WORK ITEM :: Retype every entry word for word.

EXCERPTED RECORDS ::
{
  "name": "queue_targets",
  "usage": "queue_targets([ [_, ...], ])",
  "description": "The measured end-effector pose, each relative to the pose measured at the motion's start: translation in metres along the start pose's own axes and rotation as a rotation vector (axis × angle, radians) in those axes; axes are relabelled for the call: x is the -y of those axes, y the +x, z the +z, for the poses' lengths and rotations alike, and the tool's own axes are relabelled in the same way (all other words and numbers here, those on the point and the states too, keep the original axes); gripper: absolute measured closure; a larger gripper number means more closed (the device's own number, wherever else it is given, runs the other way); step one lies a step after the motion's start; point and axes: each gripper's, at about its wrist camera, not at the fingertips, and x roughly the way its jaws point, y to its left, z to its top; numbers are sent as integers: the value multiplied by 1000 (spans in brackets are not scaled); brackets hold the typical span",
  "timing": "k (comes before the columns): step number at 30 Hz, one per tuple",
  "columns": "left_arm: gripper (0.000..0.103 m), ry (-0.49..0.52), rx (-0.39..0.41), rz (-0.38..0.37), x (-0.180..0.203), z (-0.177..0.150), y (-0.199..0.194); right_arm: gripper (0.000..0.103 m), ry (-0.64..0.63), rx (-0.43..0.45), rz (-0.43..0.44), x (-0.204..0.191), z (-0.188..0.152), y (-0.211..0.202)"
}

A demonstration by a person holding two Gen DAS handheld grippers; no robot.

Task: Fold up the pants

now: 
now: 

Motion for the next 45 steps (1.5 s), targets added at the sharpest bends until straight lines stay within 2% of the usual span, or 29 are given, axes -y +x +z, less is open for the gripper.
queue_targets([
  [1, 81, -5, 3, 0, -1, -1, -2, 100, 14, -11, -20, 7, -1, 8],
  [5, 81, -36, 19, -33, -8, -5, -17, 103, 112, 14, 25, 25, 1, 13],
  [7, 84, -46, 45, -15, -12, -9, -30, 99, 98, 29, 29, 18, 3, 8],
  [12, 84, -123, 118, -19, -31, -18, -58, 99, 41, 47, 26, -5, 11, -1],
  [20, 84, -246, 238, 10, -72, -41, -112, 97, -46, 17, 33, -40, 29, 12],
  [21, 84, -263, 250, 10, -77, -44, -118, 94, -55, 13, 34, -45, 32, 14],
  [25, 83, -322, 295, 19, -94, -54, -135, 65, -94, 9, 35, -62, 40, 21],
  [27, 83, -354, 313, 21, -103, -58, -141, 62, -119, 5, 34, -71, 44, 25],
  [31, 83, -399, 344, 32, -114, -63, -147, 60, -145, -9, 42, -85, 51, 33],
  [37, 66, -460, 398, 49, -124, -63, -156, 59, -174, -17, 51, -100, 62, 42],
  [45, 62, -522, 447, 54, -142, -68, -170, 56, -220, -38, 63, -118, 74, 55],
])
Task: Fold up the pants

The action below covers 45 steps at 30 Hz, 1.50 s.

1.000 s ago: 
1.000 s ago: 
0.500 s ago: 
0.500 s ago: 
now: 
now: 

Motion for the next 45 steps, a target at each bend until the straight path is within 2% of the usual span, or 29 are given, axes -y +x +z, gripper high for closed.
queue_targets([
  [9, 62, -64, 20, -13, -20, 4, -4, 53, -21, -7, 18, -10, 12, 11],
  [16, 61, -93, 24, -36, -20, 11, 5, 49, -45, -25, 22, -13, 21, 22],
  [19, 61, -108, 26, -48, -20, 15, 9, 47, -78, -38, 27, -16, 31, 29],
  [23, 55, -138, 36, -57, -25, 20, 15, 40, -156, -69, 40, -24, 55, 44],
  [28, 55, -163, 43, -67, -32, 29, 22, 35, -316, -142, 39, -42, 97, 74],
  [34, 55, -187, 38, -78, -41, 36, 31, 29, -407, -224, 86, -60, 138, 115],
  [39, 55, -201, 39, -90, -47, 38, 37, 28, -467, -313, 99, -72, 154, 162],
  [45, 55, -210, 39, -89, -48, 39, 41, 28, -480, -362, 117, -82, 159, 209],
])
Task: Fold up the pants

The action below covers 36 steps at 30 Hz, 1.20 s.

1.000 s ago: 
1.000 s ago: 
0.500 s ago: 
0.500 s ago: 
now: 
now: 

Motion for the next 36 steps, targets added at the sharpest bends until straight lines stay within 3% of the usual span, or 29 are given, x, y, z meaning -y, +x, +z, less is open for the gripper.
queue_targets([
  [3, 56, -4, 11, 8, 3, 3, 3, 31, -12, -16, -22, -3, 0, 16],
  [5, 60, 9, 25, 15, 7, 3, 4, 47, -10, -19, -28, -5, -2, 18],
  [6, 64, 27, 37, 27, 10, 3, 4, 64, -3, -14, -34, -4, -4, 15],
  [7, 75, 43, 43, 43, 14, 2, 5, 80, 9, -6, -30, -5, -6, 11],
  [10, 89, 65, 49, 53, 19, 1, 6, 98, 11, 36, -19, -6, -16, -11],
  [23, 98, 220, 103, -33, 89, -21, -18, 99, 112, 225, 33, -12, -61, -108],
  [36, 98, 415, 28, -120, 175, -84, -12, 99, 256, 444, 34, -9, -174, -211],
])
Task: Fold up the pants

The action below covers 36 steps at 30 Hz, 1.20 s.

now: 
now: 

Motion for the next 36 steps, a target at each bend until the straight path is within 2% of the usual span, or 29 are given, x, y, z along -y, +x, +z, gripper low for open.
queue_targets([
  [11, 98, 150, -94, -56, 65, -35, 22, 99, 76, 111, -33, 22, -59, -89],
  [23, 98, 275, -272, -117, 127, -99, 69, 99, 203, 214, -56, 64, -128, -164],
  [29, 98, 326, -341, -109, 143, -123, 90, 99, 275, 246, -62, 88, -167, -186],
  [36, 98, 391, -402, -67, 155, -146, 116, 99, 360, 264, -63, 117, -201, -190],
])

WRITTEN ANSWER ::
{
  "name": "queue_targets",
  "usage": "queue_targets([ [_, ...], ])",
  "description": "The measured end-effector pose, each relative to the pose measured at the motion's start: translation in metres along the start pose's own axes and rotation as a rotation vector (axis × angle, radians) in those axes; axes are relabelled for the call: x is the -y of those axes, y the +x, z the +z, for the poses' lengths and rotations alike, and the tool's own axes are relabelled in the same way (all other words and numbers here, those on the point and the states too, keep the original axes); gripper: absolute measured closure; a larger gripper number means more closed (the device's own number, wherever else it is given, runs the other way); step one lies a step after the motion's start; point and axes: each gripper's, at about its wrist camera, not at the fingertips, and x roughly the way its jaws point, y to its left, z to its top; numbers are sent as integers: the value multiplied by 1000 (spans in brackets are not scaled); brackets hold the typical span",
  "timing": "k (comes before the columns): step number at 30 Hz, one per tuple",
  "columns": "left_arm: gripper (0.000..0.103 m), ry (-0.49..0.52), rx (-0.39..0.41), rz (-0.38..0.37), x (-0.180..0.203), z (-0.177..0.150), y (-0.199..0.194); right_arm: gripper (0.000..0.103 m), ry (-0.64..0.63), rx (-0.43..0.45), rz (-0.43..0.44), x (-0.204..0.191), z (-0.188..0.152), y (-0.211..0.202)"
}

A demonstration by a person holding two Gen DAS handheld grippers; no robot.

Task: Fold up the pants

now: 
now: 

Motion for the next 45 steps (1.5 s), targets added at the sharpest bends until straight lines stay within 2% of the usual span, or 29 are given, axes -y +x +z, less is open for the gripper.
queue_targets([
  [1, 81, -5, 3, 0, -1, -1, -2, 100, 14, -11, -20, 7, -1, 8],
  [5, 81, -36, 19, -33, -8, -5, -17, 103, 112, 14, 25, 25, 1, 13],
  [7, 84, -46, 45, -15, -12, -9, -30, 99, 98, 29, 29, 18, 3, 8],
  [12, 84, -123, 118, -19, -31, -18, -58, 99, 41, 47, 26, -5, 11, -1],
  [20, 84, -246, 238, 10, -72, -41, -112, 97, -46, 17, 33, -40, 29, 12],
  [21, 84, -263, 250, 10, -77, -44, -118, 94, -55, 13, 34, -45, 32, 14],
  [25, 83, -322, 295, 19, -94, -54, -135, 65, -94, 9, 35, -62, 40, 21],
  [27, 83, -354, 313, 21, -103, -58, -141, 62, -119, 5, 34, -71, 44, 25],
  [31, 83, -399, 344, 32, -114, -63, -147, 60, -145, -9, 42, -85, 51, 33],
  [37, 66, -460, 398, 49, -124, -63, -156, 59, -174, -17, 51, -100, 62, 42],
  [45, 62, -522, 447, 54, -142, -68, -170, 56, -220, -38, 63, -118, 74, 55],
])
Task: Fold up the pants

The action below covers 45 steps at 30 Hz, 1.50 s.

1.000 s ago: 
1.000 s ago: 
0.500 s ago: 
0.500 s ago: 
now: 
now: 

Motion for the next 45 steps, a target at each bend until the straight path is within 2% of the usual span, or 29 are given, axes -y +x +z, gripper high for closed.
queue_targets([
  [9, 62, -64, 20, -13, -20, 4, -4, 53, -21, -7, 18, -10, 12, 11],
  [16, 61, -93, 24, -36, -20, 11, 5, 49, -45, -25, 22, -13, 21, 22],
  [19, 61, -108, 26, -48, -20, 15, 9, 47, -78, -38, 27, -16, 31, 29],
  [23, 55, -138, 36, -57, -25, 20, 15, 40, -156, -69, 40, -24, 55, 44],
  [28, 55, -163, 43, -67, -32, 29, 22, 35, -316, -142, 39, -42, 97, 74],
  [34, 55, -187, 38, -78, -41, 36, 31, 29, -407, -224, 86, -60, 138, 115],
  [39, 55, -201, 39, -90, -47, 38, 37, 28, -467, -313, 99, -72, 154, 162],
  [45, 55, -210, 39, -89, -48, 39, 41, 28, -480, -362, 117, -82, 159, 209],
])
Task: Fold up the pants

The action below covers 36 steps at 30 Hz, 1.20 s.

1.000 s ago: 
1.000 s ago: 
0.500 s ago: 
0.500 s ago: 
now: 
now: 

Motion for the next 36 steps, targets added at the sharpest bends until straight lines stay within 3% of the usual span, or 29 are given, x, y, z meaning -y, +x, +z, less is open for the gripper.
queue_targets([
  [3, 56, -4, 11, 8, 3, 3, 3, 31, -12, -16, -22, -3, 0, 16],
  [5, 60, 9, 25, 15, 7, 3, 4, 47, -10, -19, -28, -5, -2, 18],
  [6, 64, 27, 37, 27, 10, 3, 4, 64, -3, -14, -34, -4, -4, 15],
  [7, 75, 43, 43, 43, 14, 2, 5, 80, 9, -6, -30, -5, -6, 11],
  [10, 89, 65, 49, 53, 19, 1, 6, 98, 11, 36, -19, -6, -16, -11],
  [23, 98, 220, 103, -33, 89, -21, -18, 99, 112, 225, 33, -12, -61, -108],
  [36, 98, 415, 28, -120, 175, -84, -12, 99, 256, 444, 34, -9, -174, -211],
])
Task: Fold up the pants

The action below covers 36 steps at 30 Hz, 1.20 s.

now: 
now: 

Motion for the next 36 steps, a target at each bend until the straight path is within 2% of the usual span, or 29 are given, x, y, z along -y, +x, +z, gripper low for open.
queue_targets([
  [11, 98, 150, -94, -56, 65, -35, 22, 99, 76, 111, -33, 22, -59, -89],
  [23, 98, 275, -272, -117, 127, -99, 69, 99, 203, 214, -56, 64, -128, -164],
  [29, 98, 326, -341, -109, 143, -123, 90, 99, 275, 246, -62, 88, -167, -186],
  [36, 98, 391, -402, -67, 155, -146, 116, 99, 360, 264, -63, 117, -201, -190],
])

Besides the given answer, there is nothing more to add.